▸ **Data extract**:
####
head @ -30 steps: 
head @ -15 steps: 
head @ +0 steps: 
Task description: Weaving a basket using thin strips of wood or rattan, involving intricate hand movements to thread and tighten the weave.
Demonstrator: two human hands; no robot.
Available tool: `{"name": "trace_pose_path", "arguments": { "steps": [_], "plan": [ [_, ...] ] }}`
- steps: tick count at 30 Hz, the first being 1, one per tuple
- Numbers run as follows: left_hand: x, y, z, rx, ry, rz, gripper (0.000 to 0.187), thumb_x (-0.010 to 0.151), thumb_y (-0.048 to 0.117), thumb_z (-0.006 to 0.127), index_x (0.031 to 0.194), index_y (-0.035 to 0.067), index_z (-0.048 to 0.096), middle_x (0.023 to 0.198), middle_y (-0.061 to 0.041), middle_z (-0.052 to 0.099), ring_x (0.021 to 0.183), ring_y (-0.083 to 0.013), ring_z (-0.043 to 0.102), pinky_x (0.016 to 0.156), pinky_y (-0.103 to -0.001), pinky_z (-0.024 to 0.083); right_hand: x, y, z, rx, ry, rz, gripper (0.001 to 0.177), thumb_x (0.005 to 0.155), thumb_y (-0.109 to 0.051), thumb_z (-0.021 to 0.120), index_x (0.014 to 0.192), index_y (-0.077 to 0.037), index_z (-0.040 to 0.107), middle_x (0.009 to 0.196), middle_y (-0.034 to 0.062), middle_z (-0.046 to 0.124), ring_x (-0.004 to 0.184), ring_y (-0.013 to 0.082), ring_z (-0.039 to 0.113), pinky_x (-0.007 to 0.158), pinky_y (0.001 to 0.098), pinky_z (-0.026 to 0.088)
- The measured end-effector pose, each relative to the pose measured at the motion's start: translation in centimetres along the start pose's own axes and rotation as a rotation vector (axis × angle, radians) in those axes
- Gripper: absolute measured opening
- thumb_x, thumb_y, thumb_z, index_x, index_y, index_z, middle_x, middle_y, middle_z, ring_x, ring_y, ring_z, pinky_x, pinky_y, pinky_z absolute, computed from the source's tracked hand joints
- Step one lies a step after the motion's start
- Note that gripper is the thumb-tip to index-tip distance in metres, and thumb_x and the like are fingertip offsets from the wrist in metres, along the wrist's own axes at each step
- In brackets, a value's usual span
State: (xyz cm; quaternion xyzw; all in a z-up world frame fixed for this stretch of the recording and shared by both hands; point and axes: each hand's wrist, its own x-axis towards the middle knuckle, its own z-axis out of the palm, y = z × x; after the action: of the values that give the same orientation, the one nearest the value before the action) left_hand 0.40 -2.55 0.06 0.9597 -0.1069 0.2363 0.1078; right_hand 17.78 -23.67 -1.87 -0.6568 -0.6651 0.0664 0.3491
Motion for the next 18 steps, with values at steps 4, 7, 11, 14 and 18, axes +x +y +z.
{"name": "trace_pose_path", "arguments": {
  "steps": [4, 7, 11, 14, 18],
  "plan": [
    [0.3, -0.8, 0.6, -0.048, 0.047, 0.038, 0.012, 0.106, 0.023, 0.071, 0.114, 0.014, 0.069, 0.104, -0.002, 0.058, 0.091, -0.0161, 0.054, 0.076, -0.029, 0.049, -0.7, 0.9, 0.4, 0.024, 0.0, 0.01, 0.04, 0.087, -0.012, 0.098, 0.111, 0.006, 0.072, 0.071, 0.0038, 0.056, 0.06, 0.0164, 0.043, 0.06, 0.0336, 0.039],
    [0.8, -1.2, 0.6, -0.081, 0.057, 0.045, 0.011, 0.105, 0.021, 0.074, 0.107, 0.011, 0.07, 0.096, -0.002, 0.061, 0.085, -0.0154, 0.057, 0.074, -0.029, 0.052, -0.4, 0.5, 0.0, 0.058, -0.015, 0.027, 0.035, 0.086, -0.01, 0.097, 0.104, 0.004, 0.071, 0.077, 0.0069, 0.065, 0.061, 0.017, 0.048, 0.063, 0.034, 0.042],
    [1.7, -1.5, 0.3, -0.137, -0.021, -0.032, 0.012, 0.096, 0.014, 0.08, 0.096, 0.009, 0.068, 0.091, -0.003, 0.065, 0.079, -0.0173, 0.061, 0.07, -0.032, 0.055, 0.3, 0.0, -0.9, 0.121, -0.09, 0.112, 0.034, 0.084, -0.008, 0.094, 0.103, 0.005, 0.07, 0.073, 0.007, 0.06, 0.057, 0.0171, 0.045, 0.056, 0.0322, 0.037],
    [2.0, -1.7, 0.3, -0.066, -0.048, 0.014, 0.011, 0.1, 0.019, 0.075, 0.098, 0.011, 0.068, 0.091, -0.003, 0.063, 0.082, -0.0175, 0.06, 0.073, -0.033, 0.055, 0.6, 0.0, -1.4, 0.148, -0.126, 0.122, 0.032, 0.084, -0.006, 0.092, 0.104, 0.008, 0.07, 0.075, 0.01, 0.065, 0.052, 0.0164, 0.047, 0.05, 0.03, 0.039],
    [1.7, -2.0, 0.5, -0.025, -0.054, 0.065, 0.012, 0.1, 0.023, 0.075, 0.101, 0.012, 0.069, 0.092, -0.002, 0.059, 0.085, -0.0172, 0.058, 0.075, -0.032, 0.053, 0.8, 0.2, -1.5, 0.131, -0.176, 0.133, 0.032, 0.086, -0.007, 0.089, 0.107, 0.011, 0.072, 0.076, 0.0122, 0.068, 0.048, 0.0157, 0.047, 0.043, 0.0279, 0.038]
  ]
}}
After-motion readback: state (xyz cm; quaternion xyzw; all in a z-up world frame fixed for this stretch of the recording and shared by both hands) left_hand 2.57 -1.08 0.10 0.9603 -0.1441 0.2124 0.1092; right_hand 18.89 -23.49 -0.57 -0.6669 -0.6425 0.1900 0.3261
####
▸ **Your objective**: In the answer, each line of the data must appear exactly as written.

▸ **Task result**:
head @ -30 steps: 
head @ -15 steps: 
head @ +0 steps: 
Task description: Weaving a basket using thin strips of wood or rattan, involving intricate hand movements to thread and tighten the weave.
Demonstrator: two human hands; no robot.
Available tool: `{"name": "trace_pose_path", "arguments": { "steps": [_], "plan": [ [_, ...] ] }}`
- steps: tick count at 30 Hz, the first being 1, one per tuple
- Numbers run as follows: left_hand: x, y, z, rx, ry, rz, gripper (0.000 to 0.187), thumb_x (-0.010 to 0.151), thumb_y (-0.048 to 0.117), thumb_z (-0.006 to 0.127), index_x (0.031 to 0.194), index_y (-0.035 to 0.067), index_z (-0.048 to 0.096), middle_x (0.023 to 0.198), middle_y (-0.061 to 0.041), middle_z (-0.052 to 0.099), ring_x (0.021 to 0.183), ring_y (-0.083 to 0.013), ring_z (-0.043 to 0.102), pinky_x (0.016 to 0.156), pinky_y (-0.103 to -0.001), pinky_z (-0.024 to 0.083); right_hand: x, y, z, rx, ry, rz, gripper (0.001 to 0.177), thumb_x (0.005 to 0.155), thumb_y (-0.109 to 0.051), thumb_z (-0.021 to 0.120), index_x (0.014 to 0.192), index_y (-0.077 to 0.037), index_z (-0.040 to 0.107), middle_x (0.009 to 0.196), middle_y (-0.034 to 0.062), middle_z (-0.046 to 0.124), ring_x (-0.004 to 0.184), ring_y (-0.013 to 0.082), ring_z (-0.039 to 0.113), pinky_x (-0.007 to 0.158), pinky_y (0.001 to 0.098), pinky_z (-0.026 to 0.088)
- The measured end-effector pose, each relative to the pose measured at the motion's start: translation in centimetres along the start pose's own axes and rotation as a rotation vector (axis × angle, radians) in those axes
- Gripper: absolute measured opening
- thumb_x, thumb_y, thumb_z, index_x, index_y, index_z, middle_x, middle_y, middle_z, ring_x, ring_y, ring_z, pinky_x, pinky_y, pinky_z absolute, computed from the source's tracked hand joints
- Step one lies a step after the motion's start
- Note that gripper is the thumb-tip to index-tip distance in metres, and thumb_x and the like are fingertip offsets from the wrist in metres, along the wrist's own axes at each step
- In brackets, a value's usual span
State: (xyz cm; quaternion xyzw; all in a z-up world frame fixed for this stretch of the recording and shared by both hands; point and axes: each hand's wrist, its own x-axis towards the middle knuckle, its own z-axis out of the palm, y = z × x; after the action: of the values that give the same orientation, the one nearest the value before the action) left_hand 0.40 -2.55 0.06 0.9597 -0.1069 0.2363 0.1078; right_hand 17.78 -23.67 -1.87 -0.6568 -0.6651 0.0664 0.3491
Motion for the next 18 steps, with values at steps 4, 7, 11, 14 and 18, axes +x +y +z.
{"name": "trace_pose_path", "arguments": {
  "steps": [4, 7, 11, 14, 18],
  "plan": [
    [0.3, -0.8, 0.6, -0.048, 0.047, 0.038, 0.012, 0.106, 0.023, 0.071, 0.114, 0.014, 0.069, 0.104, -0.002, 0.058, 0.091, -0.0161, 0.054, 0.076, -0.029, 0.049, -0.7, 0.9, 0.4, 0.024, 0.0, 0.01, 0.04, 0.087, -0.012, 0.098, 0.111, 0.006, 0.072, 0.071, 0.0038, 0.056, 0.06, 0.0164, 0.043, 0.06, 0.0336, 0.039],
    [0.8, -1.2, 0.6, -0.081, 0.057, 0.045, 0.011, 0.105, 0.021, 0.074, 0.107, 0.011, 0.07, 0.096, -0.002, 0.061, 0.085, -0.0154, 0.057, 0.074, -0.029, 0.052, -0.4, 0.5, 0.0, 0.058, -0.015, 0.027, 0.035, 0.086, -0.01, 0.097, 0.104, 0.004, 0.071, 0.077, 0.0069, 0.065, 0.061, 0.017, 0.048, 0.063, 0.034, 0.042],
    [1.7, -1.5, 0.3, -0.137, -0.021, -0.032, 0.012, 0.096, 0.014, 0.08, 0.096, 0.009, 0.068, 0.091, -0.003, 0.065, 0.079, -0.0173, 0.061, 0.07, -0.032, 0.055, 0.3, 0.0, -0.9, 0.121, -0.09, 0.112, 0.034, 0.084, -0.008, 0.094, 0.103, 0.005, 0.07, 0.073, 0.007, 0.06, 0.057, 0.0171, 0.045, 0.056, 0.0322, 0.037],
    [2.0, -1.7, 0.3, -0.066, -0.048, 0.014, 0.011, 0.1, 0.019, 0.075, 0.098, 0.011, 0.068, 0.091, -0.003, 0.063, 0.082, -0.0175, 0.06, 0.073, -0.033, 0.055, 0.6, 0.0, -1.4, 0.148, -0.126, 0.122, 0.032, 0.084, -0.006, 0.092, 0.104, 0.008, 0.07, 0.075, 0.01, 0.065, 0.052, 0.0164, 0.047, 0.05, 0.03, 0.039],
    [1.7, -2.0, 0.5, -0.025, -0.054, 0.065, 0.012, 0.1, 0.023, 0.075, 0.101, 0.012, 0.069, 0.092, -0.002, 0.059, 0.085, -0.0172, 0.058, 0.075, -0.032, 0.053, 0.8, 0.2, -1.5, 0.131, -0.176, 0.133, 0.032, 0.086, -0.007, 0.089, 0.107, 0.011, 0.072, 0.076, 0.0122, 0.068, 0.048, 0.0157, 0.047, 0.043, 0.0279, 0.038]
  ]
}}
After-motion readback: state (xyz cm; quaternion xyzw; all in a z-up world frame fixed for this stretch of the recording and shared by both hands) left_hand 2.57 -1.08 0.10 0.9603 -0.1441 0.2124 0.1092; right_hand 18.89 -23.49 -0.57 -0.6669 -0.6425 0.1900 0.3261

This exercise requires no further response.